━━━━━ Information supplied ━━━━━

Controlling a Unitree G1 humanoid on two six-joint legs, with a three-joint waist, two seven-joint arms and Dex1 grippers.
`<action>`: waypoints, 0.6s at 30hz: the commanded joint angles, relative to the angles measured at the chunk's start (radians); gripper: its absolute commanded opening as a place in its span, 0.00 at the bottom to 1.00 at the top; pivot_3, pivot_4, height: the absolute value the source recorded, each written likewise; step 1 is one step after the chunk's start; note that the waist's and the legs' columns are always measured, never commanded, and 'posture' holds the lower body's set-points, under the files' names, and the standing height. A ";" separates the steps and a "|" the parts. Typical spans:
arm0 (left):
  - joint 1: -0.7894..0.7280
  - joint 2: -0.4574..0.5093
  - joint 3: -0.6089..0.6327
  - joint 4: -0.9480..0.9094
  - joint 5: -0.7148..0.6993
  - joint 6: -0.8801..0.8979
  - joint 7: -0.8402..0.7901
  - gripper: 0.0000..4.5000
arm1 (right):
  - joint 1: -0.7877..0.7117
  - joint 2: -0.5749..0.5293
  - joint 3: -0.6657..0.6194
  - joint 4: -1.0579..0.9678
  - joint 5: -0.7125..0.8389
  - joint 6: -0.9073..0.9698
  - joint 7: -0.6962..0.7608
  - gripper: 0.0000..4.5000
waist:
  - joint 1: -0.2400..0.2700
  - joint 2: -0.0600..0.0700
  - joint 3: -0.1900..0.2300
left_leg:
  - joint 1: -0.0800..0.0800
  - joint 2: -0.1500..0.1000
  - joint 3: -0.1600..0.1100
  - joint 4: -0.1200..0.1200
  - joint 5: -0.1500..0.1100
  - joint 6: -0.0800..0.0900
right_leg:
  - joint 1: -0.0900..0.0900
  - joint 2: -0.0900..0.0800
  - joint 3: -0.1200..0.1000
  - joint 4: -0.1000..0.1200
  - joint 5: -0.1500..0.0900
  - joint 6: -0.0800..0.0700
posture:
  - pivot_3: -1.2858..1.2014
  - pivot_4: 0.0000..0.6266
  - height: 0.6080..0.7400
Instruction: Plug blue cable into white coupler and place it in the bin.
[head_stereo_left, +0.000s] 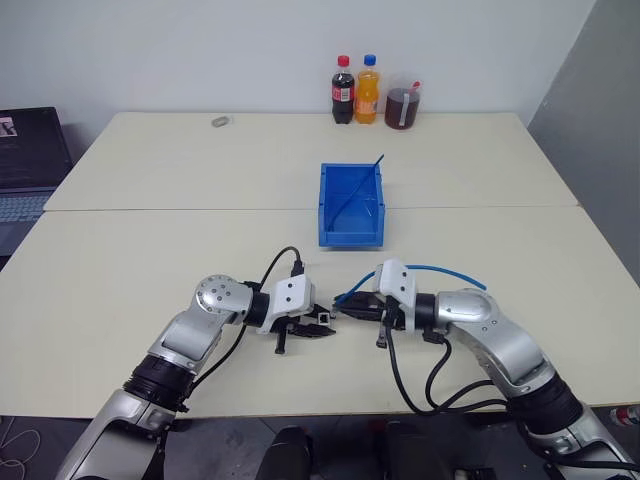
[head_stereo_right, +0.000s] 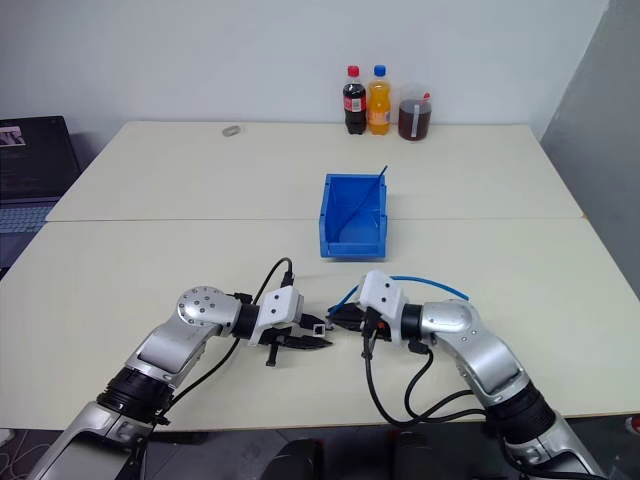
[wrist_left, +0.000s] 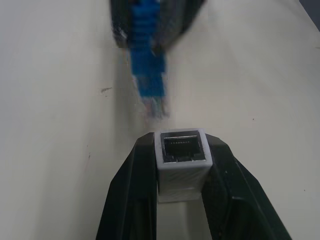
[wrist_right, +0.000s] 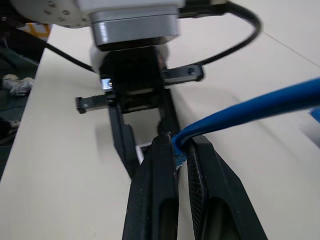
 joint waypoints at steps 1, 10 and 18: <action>-0.001 -0.004 -0.019 0.027 0.014 0.000 -0.026 0.19 | -0.016 0.018 0.011 -0.020 -0.018 -0.024 0.011 0.00 | -0.001 0.000 0.000 | 0.000 0.000 0.000 0.000 0.000 0.000 | 0.000 0.000 0.000 0.000 0.000 0.000 | 0.52 0.24 1.00; 0.009 0.003 -0.016 0.027 0.021 -0.001 -0.045 0.18 | -0.020 0.041 0.011 -0.050 -0.040 -0.004 0.004 0.00 | -0.002 0.000 0.000 | 0.001 0.001 0.000 0.000 0.000 0.000 | 0.000 0.000 0.000 0.000 0.000 0.000 | 0.52 0.24 1.00; 0.011 0.003 -0.012 0.030 0.024 0.003 -0.046 0.18 | -0.043 0.050 0.001 -0.092 -0.033 0.020 0.002 0.00 | -0.002 0.000 0.000 | 0.001 0.001 0.000 0.000 0.000 0.000 | 0.000 0.001 0.000 0.000 0.000 0.000 | 0.52 0.24 1.00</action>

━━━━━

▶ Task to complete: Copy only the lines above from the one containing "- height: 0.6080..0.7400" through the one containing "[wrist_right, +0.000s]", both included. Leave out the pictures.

▶ Result:
  - height: 0.6080..0.7400
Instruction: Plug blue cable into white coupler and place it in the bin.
[head_stereo_left, +0.000s] 
[head_stereo_right, +0.000s] 
[wrist_left, +0.000s] 
[wrist_right, +0.000s] 

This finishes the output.